> **Task item**
Write out all the entries word for word and omit any pictures.

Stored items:
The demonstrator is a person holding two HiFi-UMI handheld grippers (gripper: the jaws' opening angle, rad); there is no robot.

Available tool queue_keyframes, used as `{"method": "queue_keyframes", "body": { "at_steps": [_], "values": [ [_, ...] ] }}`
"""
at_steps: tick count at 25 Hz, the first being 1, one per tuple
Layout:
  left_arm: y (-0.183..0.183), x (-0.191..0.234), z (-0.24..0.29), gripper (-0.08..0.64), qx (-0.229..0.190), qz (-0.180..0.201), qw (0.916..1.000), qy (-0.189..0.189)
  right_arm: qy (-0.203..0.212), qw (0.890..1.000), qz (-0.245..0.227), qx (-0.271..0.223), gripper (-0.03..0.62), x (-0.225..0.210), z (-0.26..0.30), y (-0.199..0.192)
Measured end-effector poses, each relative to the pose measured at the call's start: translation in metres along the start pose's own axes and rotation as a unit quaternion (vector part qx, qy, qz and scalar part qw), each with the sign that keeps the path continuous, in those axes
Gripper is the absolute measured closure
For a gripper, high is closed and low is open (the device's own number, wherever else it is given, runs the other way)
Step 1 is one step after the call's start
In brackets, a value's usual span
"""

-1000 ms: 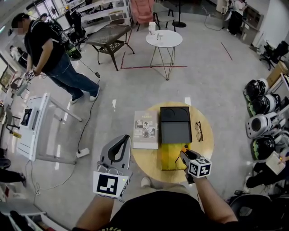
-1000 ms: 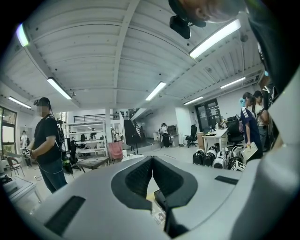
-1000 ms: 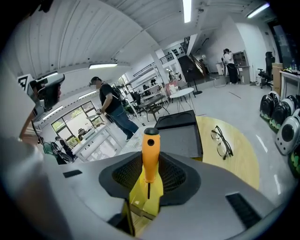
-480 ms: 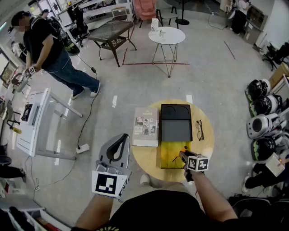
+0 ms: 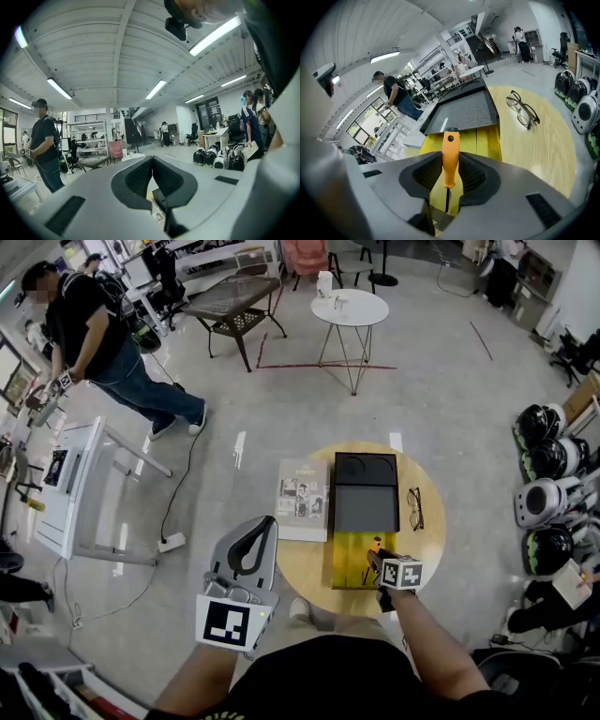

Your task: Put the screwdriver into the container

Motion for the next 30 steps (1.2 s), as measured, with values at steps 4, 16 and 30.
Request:
{"method": "queue_keyframes", "body": {
  "at_steps": [4, 16, 30],
  "values": [
    [0.003, 0.000, 0.000, 0.543, -0.002, 0.003, 1.0000, 0.000, -0.008, 1.000, 0.001, 0.005, 0.469, -0.002, 0.006, -0.005],
    [0.001, 0.004, -0.001, 0.543, 0.006, 0.008, 0.9999, 0.000, -0.047, 0.999, 0.011, 0.014, 0.468, -0.010, 0.024, -0.008],
    [0.011, -0.004, 0.007, 0.543, -0.014, 0.010, 0.9996, -0.024, -0.043, 0.996, -0.068, -0.029, 0.428, 0.007, -0.013, -0.013]
  ]
}}
Point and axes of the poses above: the fingertips, and each gripper's own axes: z forward along the fingers, x to its left, y out of its top, the point moved 2 cm from there along -z, backward along the fingers, and after that the axes turned 3 degrees about -z, right-handed, at the moved point
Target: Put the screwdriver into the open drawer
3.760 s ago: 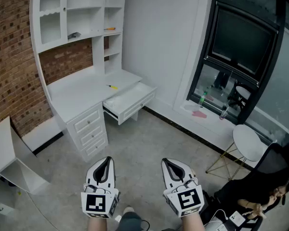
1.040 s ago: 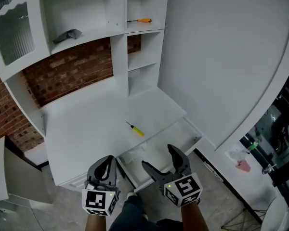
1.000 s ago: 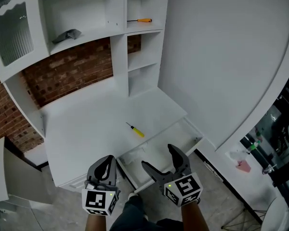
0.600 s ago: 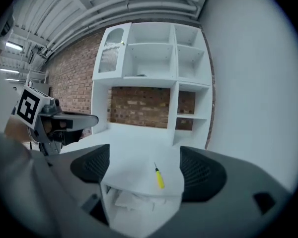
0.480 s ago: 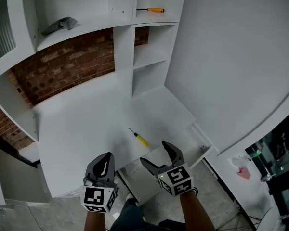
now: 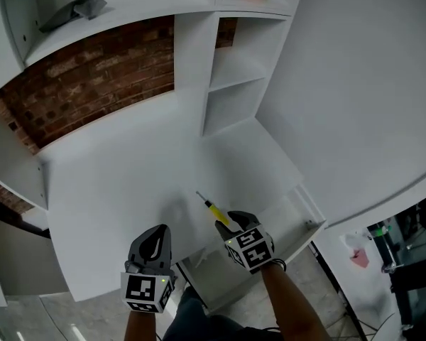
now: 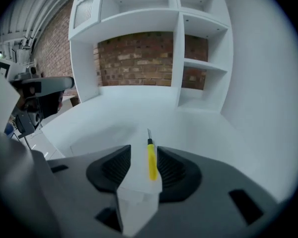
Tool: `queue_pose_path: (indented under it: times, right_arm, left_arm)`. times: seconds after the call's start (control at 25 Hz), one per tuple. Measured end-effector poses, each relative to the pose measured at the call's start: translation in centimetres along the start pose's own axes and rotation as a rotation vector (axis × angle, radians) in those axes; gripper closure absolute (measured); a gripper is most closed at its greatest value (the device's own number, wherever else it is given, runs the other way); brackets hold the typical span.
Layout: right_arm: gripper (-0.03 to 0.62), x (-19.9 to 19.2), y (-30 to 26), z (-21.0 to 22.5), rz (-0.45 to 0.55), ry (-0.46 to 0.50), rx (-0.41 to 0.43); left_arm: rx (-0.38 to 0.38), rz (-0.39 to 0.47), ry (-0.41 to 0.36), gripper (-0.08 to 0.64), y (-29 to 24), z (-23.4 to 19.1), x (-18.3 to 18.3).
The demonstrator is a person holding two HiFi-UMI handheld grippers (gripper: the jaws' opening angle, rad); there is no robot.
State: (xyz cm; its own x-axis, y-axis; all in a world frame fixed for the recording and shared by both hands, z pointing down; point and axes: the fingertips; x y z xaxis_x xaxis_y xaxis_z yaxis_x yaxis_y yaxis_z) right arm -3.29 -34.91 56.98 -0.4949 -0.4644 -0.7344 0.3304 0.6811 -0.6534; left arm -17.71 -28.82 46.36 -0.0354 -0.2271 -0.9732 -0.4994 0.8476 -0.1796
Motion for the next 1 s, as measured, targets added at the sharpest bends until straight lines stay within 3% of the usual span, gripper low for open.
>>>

> **Answer area**
The demonstrator is a person holding two HiFi-UMI handheld grippers (gripper: the jaws' opening angle, rad); there is no robot.

Available tool queue_keyframes, used as `{"method": "queue_keyframes", "body": { "at_steps": [_], "values": [ [_, ...] ] }}`
"""
at_steps: tick count at 25 Hz, the first being 1, one per tuple
Layout:
  left_arm: y (-0.183..0.183), x (-0.191..0.234), z (-0.24..0.29), gripper (-0.08..0.64), qx (-0.229..0.190), qz (-0.180..0.201), qw (0.916..1.000), qy (-0.189..0.189)
  right_arm: qy (-0.203..0.212), qw (0.890..1.000), qz (-0.245..0.227), qx (-0.271..0.223), gripper (-0.03..0.62), x (-0.225..0.210), z (-0.26..0.30), y (-0.199..0.192)
Measured end-effector poses, each relative to the pose measured at the call's start: translation in metres along the start pose's own axes and rotation as a unit quaternion (vector part qx, qy, qz and scalar part qw), each with the sign that keeps the path continuous, in those axes
Gripper is the absolute measured closure
For a gripper, high is closed and low is open (the device's own number, wherever else it is given, runs the other way)
Step 1 is one step after the call's start
In brackets, a value's usual span
"""

-1000 ms: 
-1000 ms: 
-1000 ms: 
-480 ms: 
+0 ms: 

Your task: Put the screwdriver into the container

Motion for the next 30 steps (1.2 s), as measured, with values at steps 4, 16 and 30.
Request:
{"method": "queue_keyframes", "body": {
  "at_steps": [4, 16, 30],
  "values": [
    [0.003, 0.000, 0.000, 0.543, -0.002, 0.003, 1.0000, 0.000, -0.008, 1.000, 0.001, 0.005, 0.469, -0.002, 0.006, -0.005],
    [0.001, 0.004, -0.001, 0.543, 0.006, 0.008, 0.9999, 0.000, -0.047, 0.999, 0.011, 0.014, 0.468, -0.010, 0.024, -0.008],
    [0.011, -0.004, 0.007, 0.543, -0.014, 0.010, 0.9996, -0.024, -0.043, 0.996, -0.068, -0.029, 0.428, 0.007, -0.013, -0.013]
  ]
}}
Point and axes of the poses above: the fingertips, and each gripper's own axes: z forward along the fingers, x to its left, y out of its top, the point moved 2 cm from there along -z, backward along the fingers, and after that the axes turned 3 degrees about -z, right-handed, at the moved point
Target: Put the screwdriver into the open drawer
3.760 s ago: 
1.040 s ago: 
1.000 s ago: 
0.600 s ago: 
0.480 s ago: 
now: 
now: 
Tool: `queue_pose_path: (indented under it: times, right_arm, left_arm)`. times: seconds after the call's start (control at 25 Hz), one per tuple. Measured end-effector poses, each relative to the pose measured at the call's start: translation in centimetres along the start pose's own axes and rotation as a rotation vector (axis × angle, radians) in those axes; gripper closure absolute (measured); a gripper is most closed at its greatest value (the device's own number, wherever else it is given, runs the other way); brackets hold the typical span.
Layout: right_arm: gripper (-0.03 to 0.62), x (-19.9 to 19.2), y (-30 to 26), z (-21.0 to 22.5), rz (-0.45 to 0.55), ry (-0.46 to 0.50), rx (-0.41 to 0.43); left_arm: rx (-0.38 to 0.38), rz (-0.39 to 0.47), ry (-0.41 to 0.36), gripper (-0.08 to 0.64), y (-29 to 24), z (-23.4 to 19.1), x (-18.3 to 18.3).
The demonstrator is a person holding two HiFi-UMI handheld grippers (gripper: the jaws' opening angle, rad); there is no robot.
State: (xyz cm; its own x-axis, y-axis; all in a world frame fixed for the recording and shared by both hands, z pointing down; point and axes: the fingertips; x y z xaxis_x xaxis_y xaxis_z yaxis_x yaxis_y yaxis_z) right arm -3.29 -34.91 56.98 -0.4949 -0.4644 -0.7344 0.3304 0.6811 -0.6534; left arm -17.71 -28.82 46.36 -0.0354 -0.2271 -0.9732 -0.4994 0.8476 -0.1796
Motion for the next 1 s, as measured, targets added at the sharpest bends until straight lines stay within 3% of the usual span, gripper low for open.
>>>

The answer given is complete as it stands.